Commissaire, concepteur du livre, entretien "Ici, nous nous reverrons et nous nous souviendrons du passé"
Jean-Charles Vergne : Votre ligne de vie et les raisons pour lesquelles vous avez été amené jusqu’à la peinture sont suffisamment singulières pour que je ne puisse éviter de débuter notre conversation par ces aspects biographiques. Ils n’ont rien d’anecdotique et m’apparaissent déterminants si l’on souhaite aborder et comprendre vos tableaux, tant dans les sujets qu’ils abordent que dans le traitement formel qui prédisposent à leur conception – formats de petites dimensions, surfaces très lisses, soin particulièrement aigu apporté à la couleur. 
Jean-Charles Eustache : Je suis né au lieu dit "La Retraite" dans la commune de Baie-Mahault, en Guadeloupe, en 1969. À l’époque, c’était une petite bourgade recouverte de champs de cannes à sucre. Un petit réseau ferroviaire permettait d’acheminer la récolte de canne jusqu’à une balance – c’était une arche métallique. [...] J’ai perdu l’œil droit qui était atteint d’une cataracte alors que j’étais encore nourrisson. Quelques années plus tard, il a fallu énucléer cet œil invalide pour le remplacer par une prothèse. Mon œil gauche possède une acuité visuelle faible – un dixième et demi – et il est suivi pour un glaucome. Mon champ visuel est donc plutôt catastrophique. Pour compenser la vision périphérique, cet œil est sujet à un strabisme prononcé qui peut dérouter quelquefois mes interlocuteurs. Cette cécité était un frein à mon éducation dans les classes préparatoires. Je me souviens qu’une professeure avait tenté de me mettre sur l’estrade, à côté de son bureau, afin que je puisse mieux suivre les cours au tableau, mais cela se révéla sans succès. Les rapports avec les autres élèves n’étaient pas aisés et j’accumulais du retard... On se résolut à m’envoyer dans un centre spécialisé à Clermont-Ferrand, en 1977 ; j’avais alors huit ans.

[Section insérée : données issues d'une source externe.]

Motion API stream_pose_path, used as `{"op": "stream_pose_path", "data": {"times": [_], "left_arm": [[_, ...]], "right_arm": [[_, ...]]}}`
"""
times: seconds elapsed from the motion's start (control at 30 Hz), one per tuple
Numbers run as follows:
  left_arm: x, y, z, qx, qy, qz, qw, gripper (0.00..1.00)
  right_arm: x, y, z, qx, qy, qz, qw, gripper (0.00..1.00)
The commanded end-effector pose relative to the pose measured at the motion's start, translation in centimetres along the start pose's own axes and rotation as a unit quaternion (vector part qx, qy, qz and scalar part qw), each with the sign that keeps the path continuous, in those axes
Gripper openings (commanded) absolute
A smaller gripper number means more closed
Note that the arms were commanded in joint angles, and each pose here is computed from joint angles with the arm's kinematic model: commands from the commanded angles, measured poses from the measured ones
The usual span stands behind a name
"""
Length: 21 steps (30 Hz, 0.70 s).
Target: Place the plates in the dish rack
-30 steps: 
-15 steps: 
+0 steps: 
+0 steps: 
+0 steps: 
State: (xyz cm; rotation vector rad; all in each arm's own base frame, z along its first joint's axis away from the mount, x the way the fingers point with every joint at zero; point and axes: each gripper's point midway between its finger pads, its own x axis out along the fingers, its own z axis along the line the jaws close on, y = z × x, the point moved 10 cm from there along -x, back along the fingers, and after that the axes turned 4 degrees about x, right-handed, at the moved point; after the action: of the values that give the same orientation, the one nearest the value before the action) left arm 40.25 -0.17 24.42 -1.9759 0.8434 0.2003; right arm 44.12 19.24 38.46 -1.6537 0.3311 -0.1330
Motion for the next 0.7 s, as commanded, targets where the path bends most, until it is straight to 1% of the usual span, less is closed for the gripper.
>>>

C’est ainsi que je suis arrivé en Auvergne et que je suis devenu pensionnaire d’une institution pour malvoyants. À cette époque, la politique d’intégration n’était pas aussi avancée qu’aujourd’hui. C’est pour cette raison que de nombreux enfants aveugles ou malvoyants en provenance des DOM et de régions plus ou moins reculées se retrouvaient pensionnaires ou demi-pensionnaires dans ce type d’établissement. J’ai effectué toute ma scolarité dans cet établissement. La directrice de cette institution n’était guère favorable à ce que j’opte pour un Bac artistique après la seconde. Je me suis donc orienté vers un Bac L car j’aimais la littérature. J’avais pu intégrer le journal du lycée, ce qui était une petite victoire car on m’avait sollicité pour y produire des illustrations. En ce temps, on ne parlait pas d’inclusion, mais c’était vraiment gratifiant de pouvoir participer à la vie d’un lycée
alors que j’avais été confiné pendant des années dans le cadre fermé de cet organisme. Pour des raisons qui m’échappent et que je préfère ignorer, cette école persiste à ensemencer un singulier cauchemar qui me hante, à l’improviste, depuis des années. J’ai toujours aimé dessiner mais je n’avais qu’une vision biaisée de ce qu’était l’art, la peinture – ce n’était pas pour moi. Si j’avais pu être dessinateur de bandes dessinées, j’aurais été un être comblé. Mais dans les années 1980, la bande dessinée était réellement exécrée, par le milieu familial et encore plus par le monde éducatif, considérée comme trop régressive ! Plus jeune, j’ai souvenir que c’était dans la clandestinité que je devais feuilleter quelques comics. Le plus triste dans cette histoire, c’est que cela fait plus de vingt ans que je n’arrive plus à lire une bande dessinée. N’est-ce pas ironique comme situation ?
Extrait de l'entretien avec Jean-Charles Eustache, dans Jean-Charles Eustache, Jean-Charles Vergne, Eric Suchère, FRAC Auvergne, 2020.